What lines of the data hold the string "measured"? Copy them all.

───── Data provided

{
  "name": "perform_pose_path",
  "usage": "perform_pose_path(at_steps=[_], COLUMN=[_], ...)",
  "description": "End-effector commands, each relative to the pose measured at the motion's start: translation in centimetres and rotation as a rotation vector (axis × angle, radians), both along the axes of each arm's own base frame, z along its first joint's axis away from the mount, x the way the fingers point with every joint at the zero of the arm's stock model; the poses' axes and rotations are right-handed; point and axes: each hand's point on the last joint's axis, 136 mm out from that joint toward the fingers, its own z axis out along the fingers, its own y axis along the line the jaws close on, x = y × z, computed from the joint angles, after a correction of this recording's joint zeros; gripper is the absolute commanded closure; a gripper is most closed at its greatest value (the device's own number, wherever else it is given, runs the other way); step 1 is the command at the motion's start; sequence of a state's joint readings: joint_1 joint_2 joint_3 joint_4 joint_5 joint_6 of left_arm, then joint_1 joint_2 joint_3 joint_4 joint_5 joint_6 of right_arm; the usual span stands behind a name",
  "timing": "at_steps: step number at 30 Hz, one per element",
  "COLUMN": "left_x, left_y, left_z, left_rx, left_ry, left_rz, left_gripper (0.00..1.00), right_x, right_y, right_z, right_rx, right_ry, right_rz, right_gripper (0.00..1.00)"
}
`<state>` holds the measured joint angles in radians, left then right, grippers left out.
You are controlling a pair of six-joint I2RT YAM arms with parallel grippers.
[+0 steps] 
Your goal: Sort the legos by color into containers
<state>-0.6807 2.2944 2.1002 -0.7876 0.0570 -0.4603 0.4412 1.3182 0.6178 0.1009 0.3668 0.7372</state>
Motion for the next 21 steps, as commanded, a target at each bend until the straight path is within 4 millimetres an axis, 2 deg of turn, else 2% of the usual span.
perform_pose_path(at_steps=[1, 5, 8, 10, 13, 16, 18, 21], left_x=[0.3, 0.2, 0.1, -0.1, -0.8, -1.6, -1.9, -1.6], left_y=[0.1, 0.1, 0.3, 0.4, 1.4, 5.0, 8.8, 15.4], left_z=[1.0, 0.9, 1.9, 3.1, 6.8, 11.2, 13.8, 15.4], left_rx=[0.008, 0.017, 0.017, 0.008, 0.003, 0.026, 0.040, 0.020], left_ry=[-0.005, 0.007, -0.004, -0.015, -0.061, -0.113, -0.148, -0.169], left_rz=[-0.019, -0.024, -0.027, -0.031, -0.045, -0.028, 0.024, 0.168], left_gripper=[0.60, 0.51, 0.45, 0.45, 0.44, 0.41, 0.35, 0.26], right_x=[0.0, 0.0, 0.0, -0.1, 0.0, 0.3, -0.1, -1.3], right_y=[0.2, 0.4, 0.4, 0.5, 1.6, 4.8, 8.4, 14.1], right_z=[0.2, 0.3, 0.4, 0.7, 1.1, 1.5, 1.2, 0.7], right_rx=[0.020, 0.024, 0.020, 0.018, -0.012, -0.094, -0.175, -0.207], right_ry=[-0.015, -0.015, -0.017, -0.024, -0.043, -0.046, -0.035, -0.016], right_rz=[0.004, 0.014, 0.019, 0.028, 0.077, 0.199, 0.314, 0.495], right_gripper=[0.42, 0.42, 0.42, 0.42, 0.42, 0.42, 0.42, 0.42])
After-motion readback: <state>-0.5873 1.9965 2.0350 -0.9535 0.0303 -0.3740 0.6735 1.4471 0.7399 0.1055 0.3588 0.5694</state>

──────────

- [Answer to this task]:
  "description": "End-effector commands, each relative to the pose measured at the motion's start: translation in centimetres and rotation as a rotation vector (axis × angle, radians), both along the axes of each arm's own base frame, z along its first joint's axis away from the mount, x the way the fingers point with every joint at the zero of the arm's stock model; the poses' axes and rotations are right-handed; point and axes: each hand's point on the last joint's axis, 136 mm out from that joint toward the fingers, its own z axis out along the fingers, its own y axis along the line the jaws close on, x = y × z, computed from the joint angles, after a correction of this recording's joint zeros; gripper is the absolute commanded closure; a gripper is most closed at its greatest value (the device's own number, wherever else it is given, runs the other way); step 1 is the command at the motion's start; sequence of a state's joint readings: joint_1 joint_2 joint_3 joint_4 joint_5 joint_6 of left_arm, then joint_1 joint_2 joint_3 joint_4 joint_5 joint_6 of right_arm; the usual span stands behind a name",
`<state>` holds the measured joint angles in radians, left then right, grippers left out.

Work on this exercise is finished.